I used to find saying, No, very difficult.
Then I considered that a reasonable person (like me/you) would not have a problem with me saying it.
So, I then decided that an unreasonable person who has a problem with this is someone trying to take advantage.
I am in control of how I feel. No one can make you feel guilty - you are allowing her to make you feel this way. You can change this and you have already started.
Please do not answer the door. If she persists on banging, go to an upstairs window and shout that you're in the middle of something and cannot answer and IMMEDIATELY close the window without giving he chance to put you on the spot.
When you go to the car and she approached, bs41 ready with, "sorry I can't talk now really busy, bye" and again dont stop and give her room. If she starts then repeat the sentence again, like a mantra.
This is all non confrontational and will help you build confidence to be more direct when you feel stronger.
Just, lock the door and don't answer then you don't have to deal with her. Don't give your food away - tell her it's being cooked tonight and suggest she contacts her family. END OF.
Good luck.

QueenArseClangers · 30/01/2018 21:23

You might have felt ‘better’ mentally so decided to stop your mess but it was probably that your mess were properly working so eventually getting you on an even MH keel.

This woman is a thief.

She steals from you- time, money (petrol/cost of doing nails etc), emotional health.

She steals from your children and partner- takes your time and energy that’s allocated to them to use on her own selfish wants.
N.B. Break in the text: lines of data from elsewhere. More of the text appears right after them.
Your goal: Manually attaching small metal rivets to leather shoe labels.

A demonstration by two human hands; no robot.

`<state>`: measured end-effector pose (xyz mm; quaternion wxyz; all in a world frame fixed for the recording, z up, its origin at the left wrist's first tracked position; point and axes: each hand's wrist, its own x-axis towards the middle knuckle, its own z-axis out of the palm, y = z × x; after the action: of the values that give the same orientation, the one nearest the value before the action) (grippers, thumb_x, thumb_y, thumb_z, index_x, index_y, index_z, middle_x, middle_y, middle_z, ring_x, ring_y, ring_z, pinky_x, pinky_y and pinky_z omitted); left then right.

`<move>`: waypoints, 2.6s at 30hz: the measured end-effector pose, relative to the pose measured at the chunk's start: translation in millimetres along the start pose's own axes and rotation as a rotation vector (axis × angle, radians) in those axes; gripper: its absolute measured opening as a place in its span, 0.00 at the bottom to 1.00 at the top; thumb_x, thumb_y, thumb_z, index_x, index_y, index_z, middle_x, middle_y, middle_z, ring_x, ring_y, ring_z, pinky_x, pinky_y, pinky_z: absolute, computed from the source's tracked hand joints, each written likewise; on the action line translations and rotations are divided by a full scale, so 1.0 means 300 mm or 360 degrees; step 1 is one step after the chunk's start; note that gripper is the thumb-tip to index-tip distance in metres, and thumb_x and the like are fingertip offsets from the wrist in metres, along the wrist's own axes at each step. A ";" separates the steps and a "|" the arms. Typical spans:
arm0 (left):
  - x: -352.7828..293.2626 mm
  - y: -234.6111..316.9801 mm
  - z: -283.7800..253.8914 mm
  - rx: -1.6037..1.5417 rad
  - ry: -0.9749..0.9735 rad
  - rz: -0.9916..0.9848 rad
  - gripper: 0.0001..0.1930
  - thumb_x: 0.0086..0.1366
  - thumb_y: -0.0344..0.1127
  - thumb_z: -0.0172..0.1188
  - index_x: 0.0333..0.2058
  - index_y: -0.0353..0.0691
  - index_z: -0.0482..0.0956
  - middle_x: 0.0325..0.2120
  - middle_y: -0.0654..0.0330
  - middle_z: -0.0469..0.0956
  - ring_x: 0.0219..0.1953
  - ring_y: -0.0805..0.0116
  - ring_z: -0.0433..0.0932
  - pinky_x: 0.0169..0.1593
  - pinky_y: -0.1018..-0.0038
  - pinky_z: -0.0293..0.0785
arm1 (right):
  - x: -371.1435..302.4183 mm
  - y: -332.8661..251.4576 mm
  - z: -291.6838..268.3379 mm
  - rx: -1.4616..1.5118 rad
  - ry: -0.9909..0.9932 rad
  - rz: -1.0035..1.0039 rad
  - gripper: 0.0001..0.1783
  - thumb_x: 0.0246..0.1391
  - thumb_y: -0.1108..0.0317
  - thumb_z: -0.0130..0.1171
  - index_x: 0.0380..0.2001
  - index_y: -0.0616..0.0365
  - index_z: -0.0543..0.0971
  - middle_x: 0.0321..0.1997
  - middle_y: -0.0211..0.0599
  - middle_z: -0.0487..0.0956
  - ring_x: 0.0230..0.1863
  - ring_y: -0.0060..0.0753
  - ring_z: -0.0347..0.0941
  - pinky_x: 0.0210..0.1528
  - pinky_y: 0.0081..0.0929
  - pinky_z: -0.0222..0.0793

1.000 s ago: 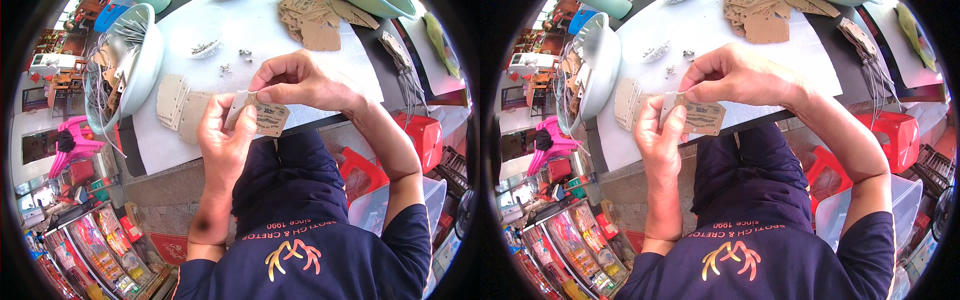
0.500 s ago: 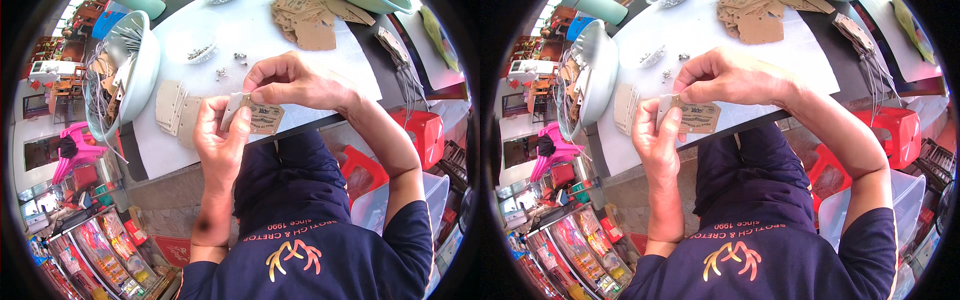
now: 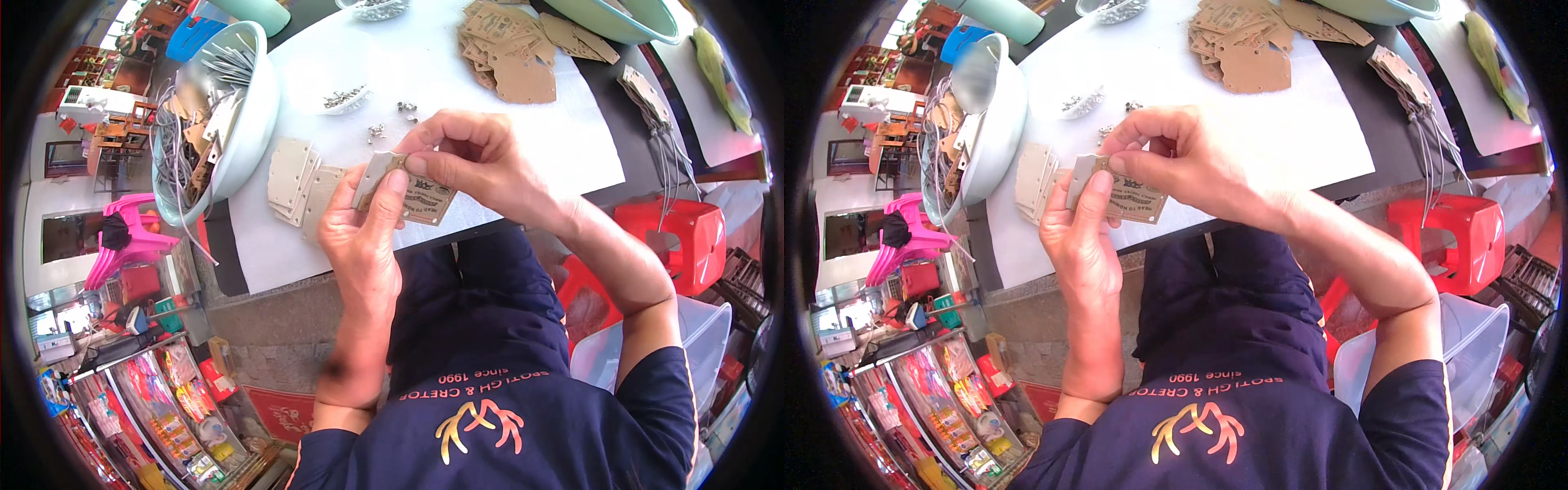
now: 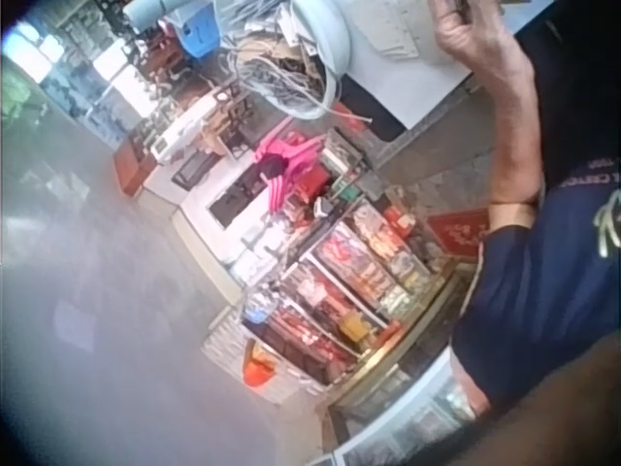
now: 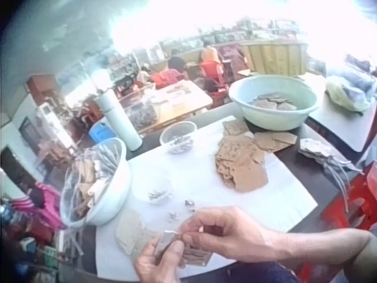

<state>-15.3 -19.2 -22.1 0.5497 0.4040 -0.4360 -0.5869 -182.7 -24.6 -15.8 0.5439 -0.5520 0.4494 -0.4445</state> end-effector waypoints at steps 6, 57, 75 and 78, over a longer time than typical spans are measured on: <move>-0.008 0.022 -0.005 -0.0093 0.0014 -0.0063 0.11 0.61 0.31 0.65 0.41 0.35 0.79 0.29 0.68 0.78 0.27 0.84 0.69 0.29 0.86 0.62 | -0.023 0.001 0.030 -0.0242 0.0246 -0.0387 0.09 0.56 0.69 0.62 0.40 0.56 0.81 0.24 0.22 0.73 0.26 0.11 0.64 0.29 0.16 0.64; -0.038 0.015 -0.077 -0.0108 -0.0177 -0.0236 0.07 0.65 0.28 0.59 0.41 0.34 0.77 0.29 0.67 0.78 0.26 0.88 0.70 0.26 0.88 0.64 | 0.157 0.000 -0.075 -0.1799 0.0109 -0.0626 0.09 0.53 0.66 0.58 0.30 0.60 0.80 0.32 0.41 0.77 0.31 0.47 0.77 0.36 0.38 0.73; -0.037 -0.005 -0.055 -0.0199 -0.0131 -0.0173 0.11 0.67 0.31 0.59 0.44 0.32 0.73 0.32 0.64 0.78 0.31 0.86 0.73 0.32 0.86 0.69 | -0.011 0.009 0.028 -0.0377 0.0036 -0.0311 0.08 0.58 0.67 0.61 0.33 0.62 0.77 0.25 0.27 0.72 0.25 0.14 0.63 0.27 0.18 0.63; -0.041 -0.009 -0.057 -0.0079 -0.0130 -0.0116 0.11 0.67 0.31 0.58 0.44 0.31 0.73 0.33 0.64 0.78 0.32 0.85 0.72 0.35 0.85 0.70 | -0.014 0.033 0.054 -0.0441 0.0144 -0.0444 0.08 0.55 0.69 0.63 0.32 0.63 0.77 0.29 0.33 0.74 0.23 0.21 0.68 0.27 0.22 0.65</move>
<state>1.1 -8.2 -29.9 0.5196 0.3817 -0.4285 -0.6330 -167.9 -17.3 -25.9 0.3752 -0.6579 0.4494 -0.4737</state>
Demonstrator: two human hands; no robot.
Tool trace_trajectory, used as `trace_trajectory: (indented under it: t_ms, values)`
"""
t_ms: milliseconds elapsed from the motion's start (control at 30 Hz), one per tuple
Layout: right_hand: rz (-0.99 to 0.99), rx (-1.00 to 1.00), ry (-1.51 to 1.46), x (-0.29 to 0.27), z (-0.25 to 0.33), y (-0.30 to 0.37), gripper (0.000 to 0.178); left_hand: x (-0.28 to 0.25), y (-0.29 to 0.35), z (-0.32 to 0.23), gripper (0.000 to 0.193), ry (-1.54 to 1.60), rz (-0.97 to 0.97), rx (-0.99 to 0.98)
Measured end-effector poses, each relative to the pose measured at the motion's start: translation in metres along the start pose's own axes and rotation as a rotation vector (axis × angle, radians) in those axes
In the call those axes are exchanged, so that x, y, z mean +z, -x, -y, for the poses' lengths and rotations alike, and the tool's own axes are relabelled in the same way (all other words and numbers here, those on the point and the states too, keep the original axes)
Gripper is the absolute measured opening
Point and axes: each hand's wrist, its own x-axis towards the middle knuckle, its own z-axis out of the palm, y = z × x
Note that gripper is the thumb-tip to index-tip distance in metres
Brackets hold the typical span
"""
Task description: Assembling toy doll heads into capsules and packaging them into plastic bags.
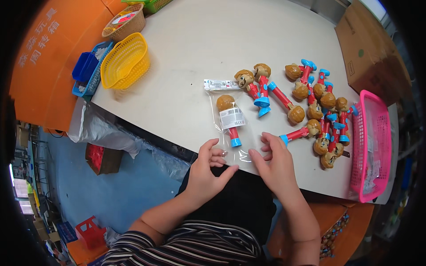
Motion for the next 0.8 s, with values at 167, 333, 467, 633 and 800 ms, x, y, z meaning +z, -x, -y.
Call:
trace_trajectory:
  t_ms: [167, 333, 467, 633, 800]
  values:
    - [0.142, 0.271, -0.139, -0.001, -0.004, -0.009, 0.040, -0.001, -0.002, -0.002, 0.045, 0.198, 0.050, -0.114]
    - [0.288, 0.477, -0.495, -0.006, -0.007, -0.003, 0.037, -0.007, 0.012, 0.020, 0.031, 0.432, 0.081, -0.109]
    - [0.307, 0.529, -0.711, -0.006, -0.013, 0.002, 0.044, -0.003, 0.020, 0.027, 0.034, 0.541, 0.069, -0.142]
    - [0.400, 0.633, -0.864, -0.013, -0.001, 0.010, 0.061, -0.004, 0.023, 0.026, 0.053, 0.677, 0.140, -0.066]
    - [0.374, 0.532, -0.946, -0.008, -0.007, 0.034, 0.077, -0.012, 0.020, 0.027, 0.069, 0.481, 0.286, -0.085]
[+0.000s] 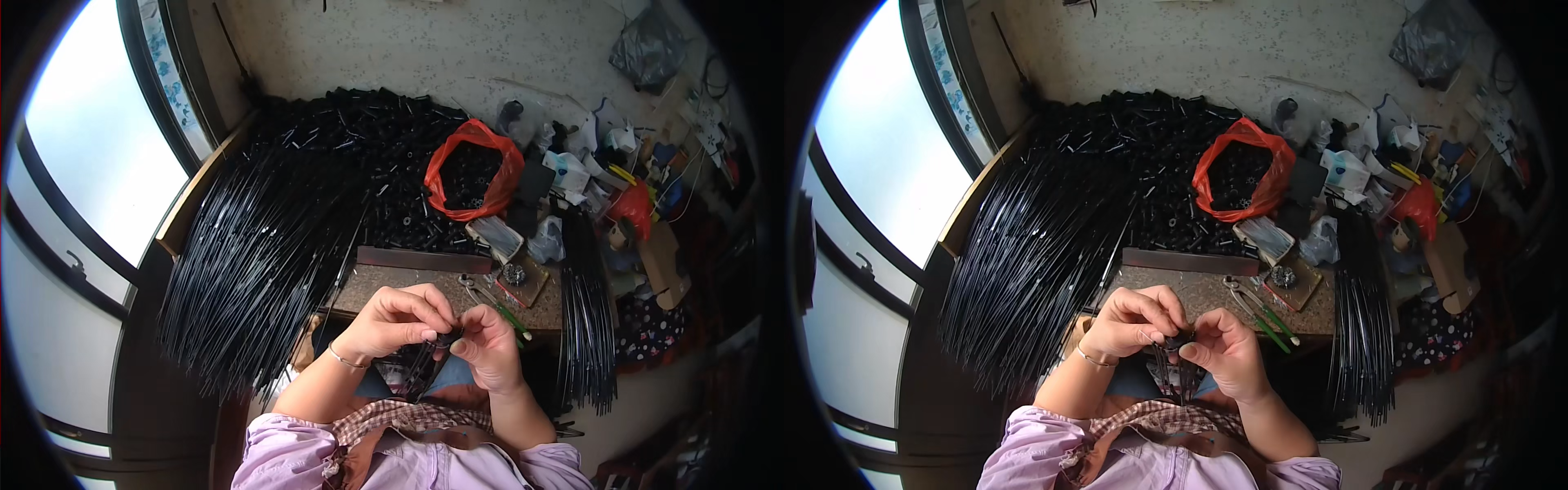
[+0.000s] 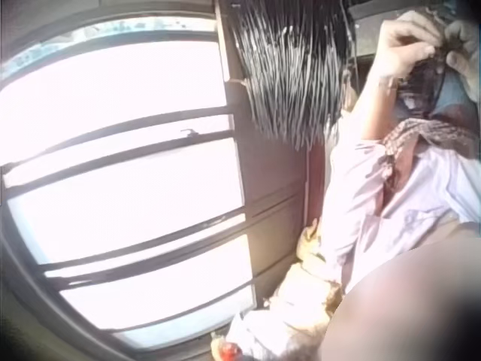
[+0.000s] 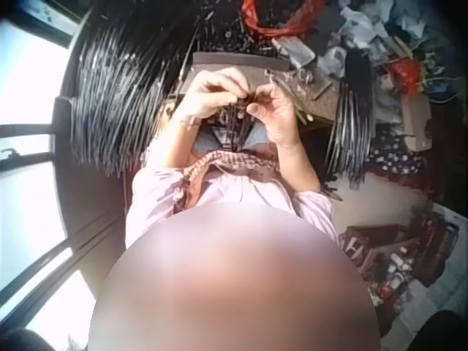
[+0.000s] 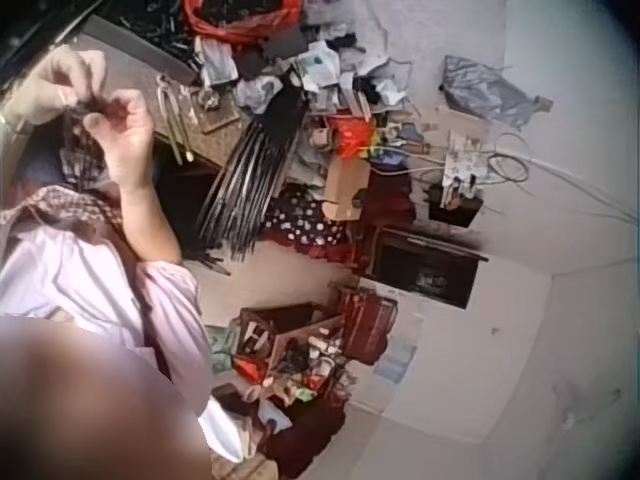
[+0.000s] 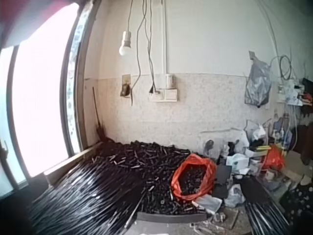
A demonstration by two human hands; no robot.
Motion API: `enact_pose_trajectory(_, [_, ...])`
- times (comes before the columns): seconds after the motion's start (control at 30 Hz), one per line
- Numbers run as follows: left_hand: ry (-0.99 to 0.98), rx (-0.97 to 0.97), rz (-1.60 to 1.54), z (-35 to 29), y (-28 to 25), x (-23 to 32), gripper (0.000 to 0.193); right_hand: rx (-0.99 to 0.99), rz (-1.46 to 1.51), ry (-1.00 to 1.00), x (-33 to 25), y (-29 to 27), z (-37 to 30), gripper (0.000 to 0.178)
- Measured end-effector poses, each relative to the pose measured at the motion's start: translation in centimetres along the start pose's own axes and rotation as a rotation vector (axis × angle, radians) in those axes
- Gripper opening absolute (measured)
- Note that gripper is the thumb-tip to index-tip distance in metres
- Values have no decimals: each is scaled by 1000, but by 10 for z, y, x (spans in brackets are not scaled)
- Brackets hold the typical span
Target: Assembling components for umbrella ribs by attaching plastic tips and connectors to long rods.
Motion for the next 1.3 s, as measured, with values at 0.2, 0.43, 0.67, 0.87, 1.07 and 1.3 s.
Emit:
enact_pose_trajectory(0.2, [-32,143,-151,5,-11,-5,11,-40,18,43,10,-4,15,21])
enact_pose_trajectory(0.43, [-22,33,-57,6,-10,2,13,-42,-69,-10,-1,0,12,20])
enact_pose_trajectory(0.67, [72,-22,-72,-1,-1,-5,14,-134,-35,128,-1,0,12,24])
enact_pose_trajectory(0.87, [775,601,767,-35,1,-5,19,84,-150,-142,-3,-8,7,27])
enact_pose_trajectory(1.07, [558,513,667,-29,19,-10,15,123,17,-103,3,-6,8,26])
enact_pose_trajectory(1.3, [329,510,292,-31,17,-16,17,83,5,-76,0,-5,7,24])
Point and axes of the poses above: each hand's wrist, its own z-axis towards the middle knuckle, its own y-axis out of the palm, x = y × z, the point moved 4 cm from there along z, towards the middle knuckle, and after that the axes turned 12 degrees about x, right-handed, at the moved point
Next time she comes knocking, instead of feeling guilty saying no, feel/channel righteous anger that she’s invading your home to steal more of your precious resources that should be spent on yourself and your nuclear family.

Remember: she’s a thief!

QueenArseClangers · 30/01/2018 21:24

Sorry, meds not mess!

Tistheseason17 · 30/01/2018 21:24

Bs41? Eh? * be (maybe autocorrect thinks her behaviour is BS, too!) Grin

Ahardyfool · 30/01/2018 21:25

You only need one reply here and that is tistheseason’s perfect suggestion.